Surging cryptocurrency prices caused demand for NVIDIA (NVDA -5.26%) and AMD's (AMD -6.24%) high-end GPUs to spike over the past year. That sounds like great news for the two chipmakers, but the supply shortages and soaring market prices are also alienating their core gaming customers.
GameSpot's Jimmy Thang recently told readers that "due to the cryptocurrency craze, which is skyrocketing the price of graphics cards, now is a really bad time to buy a GPU."
Thang noted that NVIDIA's high-end GTX 1080 Ti, which has an MSRP of $700, now has an average street price of $1,350. The GTX 1080, which has an MSRP of $550, has an average street price of $1,100. AMD's top-tier RX Vega 64 has a whopping street price of $1,500 -- triple its MSRP of $500.
In late January, Shrout Research's Ryan Shrout told CNBC that "with availability consumed by the cryptocurrency mining market, there is little chance for any PC gamer to find a graphics card in stock, let along close to the expected price point." Shrout warned that as gamers and enthusiasts delay their upgrades, it could hurt "all other component vendors from processors to motherboards to storage."
CNBC's Tae Kim also warned that AMD and NVIDIA shouldn't "take the PC gaming market for granted," since gamers could simply buy "more powerful consoles such as the recently released Xbox One X" -- which has a base price of just $499. So what steps should NVIDIA and AMD take to protect their core customers from price gougers?
What cryptocurrency means to NVIDIA
Last quarter, NVIDIA reported that its cryptocurrency-related revenues had dropped 53% sequentially to $70 million, or 3% of its top line.

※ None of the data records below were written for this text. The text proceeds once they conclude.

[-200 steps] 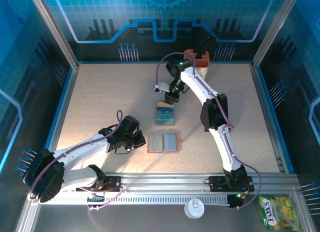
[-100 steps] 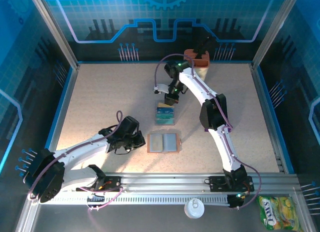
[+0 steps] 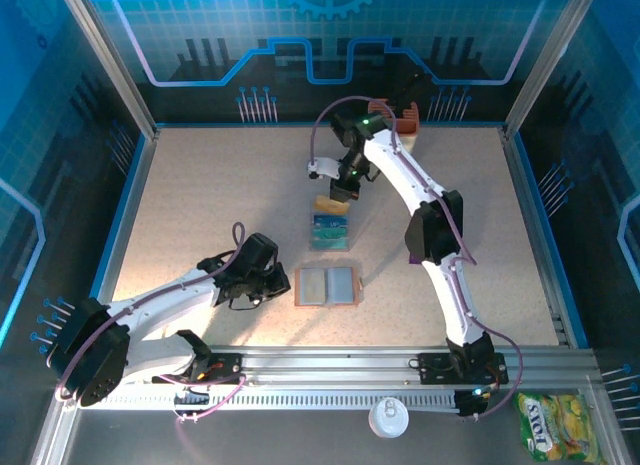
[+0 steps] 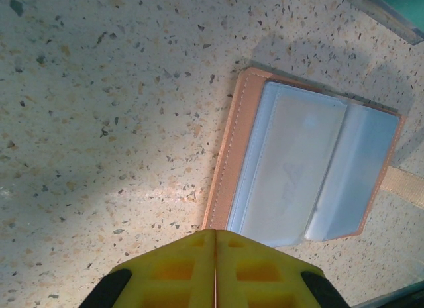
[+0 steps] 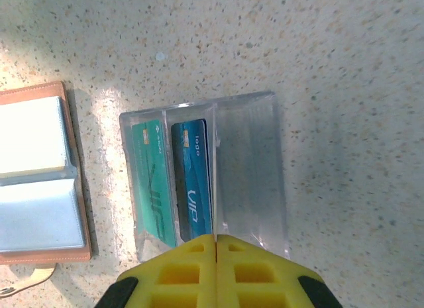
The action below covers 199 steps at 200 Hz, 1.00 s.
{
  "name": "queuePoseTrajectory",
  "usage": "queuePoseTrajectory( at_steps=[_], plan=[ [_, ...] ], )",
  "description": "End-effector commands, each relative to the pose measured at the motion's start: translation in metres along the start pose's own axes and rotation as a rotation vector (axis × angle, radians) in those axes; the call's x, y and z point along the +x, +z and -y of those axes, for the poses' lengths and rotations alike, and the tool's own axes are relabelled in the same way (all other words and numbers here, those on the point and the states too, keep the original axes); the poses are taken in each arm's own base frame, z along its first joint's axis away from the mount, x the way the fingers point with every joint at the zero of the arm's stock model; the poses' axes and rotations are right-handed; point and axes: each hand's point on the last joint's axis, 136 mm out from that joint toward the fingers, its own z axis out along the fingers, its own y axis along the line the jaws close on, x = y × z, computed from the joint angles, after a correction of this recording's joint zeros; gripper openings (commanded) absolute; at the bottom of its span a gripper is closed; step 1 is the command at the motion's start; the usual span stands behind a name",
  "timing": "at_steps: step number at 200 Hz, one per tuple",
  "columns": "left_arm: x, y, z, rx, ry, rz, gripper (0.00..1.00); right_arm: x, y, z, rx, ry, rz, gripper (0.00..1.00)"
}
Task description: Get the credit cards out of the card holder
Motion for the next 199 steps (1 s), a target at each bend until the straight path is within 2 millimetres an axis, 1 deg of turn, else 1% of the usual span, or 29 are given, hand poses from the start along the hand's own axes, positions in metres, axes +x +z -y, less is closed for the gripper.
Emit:
queuePoseTrajectory(
  at_steps=[1,34,54,76,114,146,161,175,199],
  plan=[
    [0.0,0.0,-0.006,-0.009,-0.018,0.003,0.09,-0.008,-0.021,-0.003,0.05,-0.016,0.016,0.0],
    [0.0,0.0,-0.007,-0.013,-0.019,0.001,0.09,-0.006,-0.017,0.006,0.078,-0.014,0.001,0.0],
    [0.0,0.0,-0.007,-0.012,-0.018,0.001,0.09,-0.002,-0.008,0.012,0.081,-0.01,-0.018,0.0],
    [0.0,0.0,-0.007,-0.011,-0.018,-0.001,0.09,0.001,0.004,0.015,0.062,-0.006,-0.028,0.0],
    [0.0,0.001,-0.008,-0.016,-0.02,-0.002,0.09,0.001,0.022,0.01,-0.002,0.008,-0.018,0.0],
    [0.0,0.001,-0.008,-0.017,-0.021,-0.004,0.09,0.007,0.031,0.008,-0.025,0.018,-0.043,0.0],
    [0.0,0.001,-0.008,-0.016,-0.021,-0.005,0.09,0.009,0.032,0.011,-0.01,0.023,-0.055,0.1],
    [0.0,0.002,-0.007,-0.016,-0.02,-0.007,0.09,0.01,0.029,0.022,0.041,0.04,-0.063,0.17],
    [0.0,0.003,-0.007,-0.018,-0.019,-0.009,0.09,0.003,0.016,0.037,0.131,0.06,-0.028,0.2]
  ],
)
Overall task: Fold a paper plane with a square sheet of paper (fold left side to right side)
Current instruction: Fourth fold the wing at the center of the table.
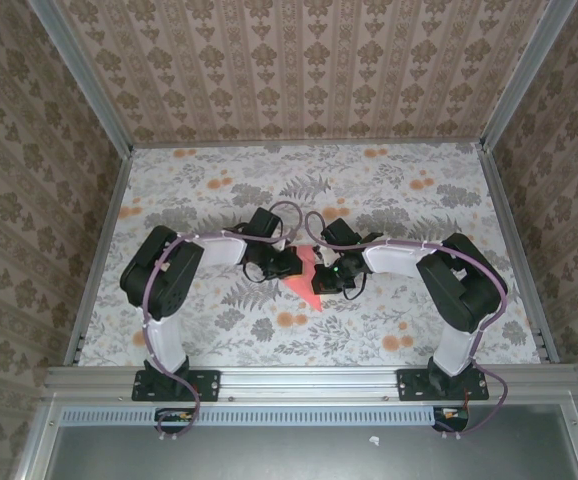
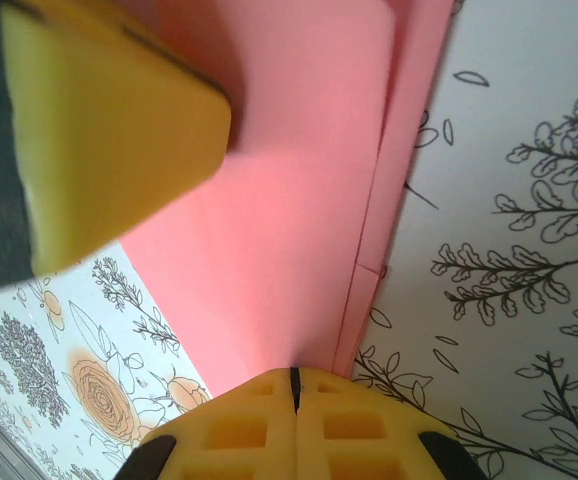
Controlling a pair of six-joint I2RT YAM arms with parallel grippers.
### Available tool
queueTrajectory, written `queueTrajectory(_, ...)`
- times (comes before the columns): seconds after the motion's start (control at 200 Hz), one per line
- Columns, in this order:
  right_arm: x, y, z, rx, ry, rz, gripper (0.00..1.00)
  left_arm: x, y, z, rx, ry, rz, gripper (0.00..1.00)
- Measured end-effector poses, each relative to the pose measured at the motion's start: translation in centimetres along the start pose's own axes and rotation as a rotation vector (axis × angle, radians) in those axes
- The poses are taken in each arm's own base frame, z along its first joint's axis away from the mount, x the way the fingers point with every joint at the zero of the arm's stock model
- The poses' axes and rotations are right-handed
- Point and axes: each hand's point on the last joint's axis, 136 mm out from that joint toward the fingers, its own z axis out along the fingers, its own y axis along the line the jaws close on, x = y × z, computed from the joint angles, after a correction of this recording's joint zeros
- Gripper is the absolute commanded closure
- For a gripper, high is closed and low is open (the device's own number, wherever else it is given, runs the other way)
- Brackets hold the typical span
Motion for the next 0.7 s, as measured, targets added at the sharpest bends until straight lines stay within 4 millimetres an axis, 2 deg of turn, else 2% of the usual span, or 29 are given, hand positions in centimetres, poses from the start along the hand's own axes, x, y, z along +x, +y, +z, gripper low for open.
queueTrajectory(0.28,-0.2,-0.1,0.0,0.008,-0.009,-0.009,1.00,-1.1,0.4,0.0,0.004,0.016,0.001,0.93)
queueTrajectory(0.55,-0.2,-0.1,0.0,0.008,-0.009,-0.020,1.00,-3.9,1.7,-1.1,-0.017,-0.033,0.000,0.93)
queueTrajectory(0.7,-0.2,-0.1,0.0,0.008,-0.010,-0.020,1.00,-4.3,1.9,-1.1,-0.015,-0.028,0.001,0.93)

That slowdown indicates that direct purchases of new NVIDIA GPUs for mining were slowing down, but that low supplies in the market were still propping up the street prices.
During the conference call, CEO Jensen Huang stated that cryptocurrency-related revenues were "small for us, but not zero." Meanwhile, NVIDIA's total gaming GPU revenues rose 25% annually to $1.56 billion, or 59% of its top line. Therefore gamers, not miners, are still NVIDIA's core customers.
That's why NVIDIA recently took measures to protect gamers from price gougers. The company is asking retailers to limit the number of cards per order to two or three to discourage bulk orders from miners. However, NVIDIA admitted that retailers aren't required to follow that "recommendation".
What cryptocurrency means to AMD
Unlike NVIDIA, AMD doesn't disclose its cryptocurrency-related revenues. However, Jefferies analyst Mark Lipacis estimated that cryptocurrency demand generated $75 million to $100 million in revenues for AMD during its third quarter, which would account for 5%-6% of its top line.
During that quarter, AMD's total Computing and Graphics revenue (from x86 chips and GPUs) rose 74% annually and accounted for half of its top line. Therefore, AMD is in a similar position to NVIDIA -- crypto demand provides a slight boost to its revenues, but most of its GPU demand still comes from PC gamers. CEO Lisa Su expects there to be "some leveling-off" in cryptocurrency demand over the next few quarters.
Unlike NVIDIA, AMD hasn't directly addressed the price gouging issue. However, some consumers accused AMD of encouraging price gouging. Last September, Gamer Nexus' Steve Burke noticed that AMD directly promoted (via a tweet) the "sale" of its RX 570 for $279 -- when the card had an MSRP of $179. PR missteps like this could tarnish AMD's reputation for providing cheaper alternatives to NVIDIA's cards.
It's not an easy problem to fix
This isn't the first time NVIDIA and AMD faced a crypto-related GPU shortage. It also occurred during the first bitcoin boom of 2013, and again last June as cryptocurrency prices surged.
NVIDIA and AMD will try to address this problem by producing more chips, but most of their cards are produced by third-party manufacturers, which have their own production bottlenecks.
But that's not all. Mining hardware makers like Bitmain often directly buy chips from foundries like TSMC, which throttles NVIDIA's production capacities. Big mining farms also purchase large quantities of GPUs from Chinese factories before they are sold on the open market. Lastly, smaller miners buy cards in bulk when they finally reach retailers, forcing gamers to buy cards at inflated prices from resellers.
The key takeaway
If cryptocurrency prices continue soaring, the problem could get much worse for NVIDIA and AMD, which could see their core gaming GPU sales dry up as gamers postpone PC upgrades or simply buy cheaper consoles. It's unlikely that cryptocurrency demand will offset those declines, and both chipmakers' revenue growth could dry up.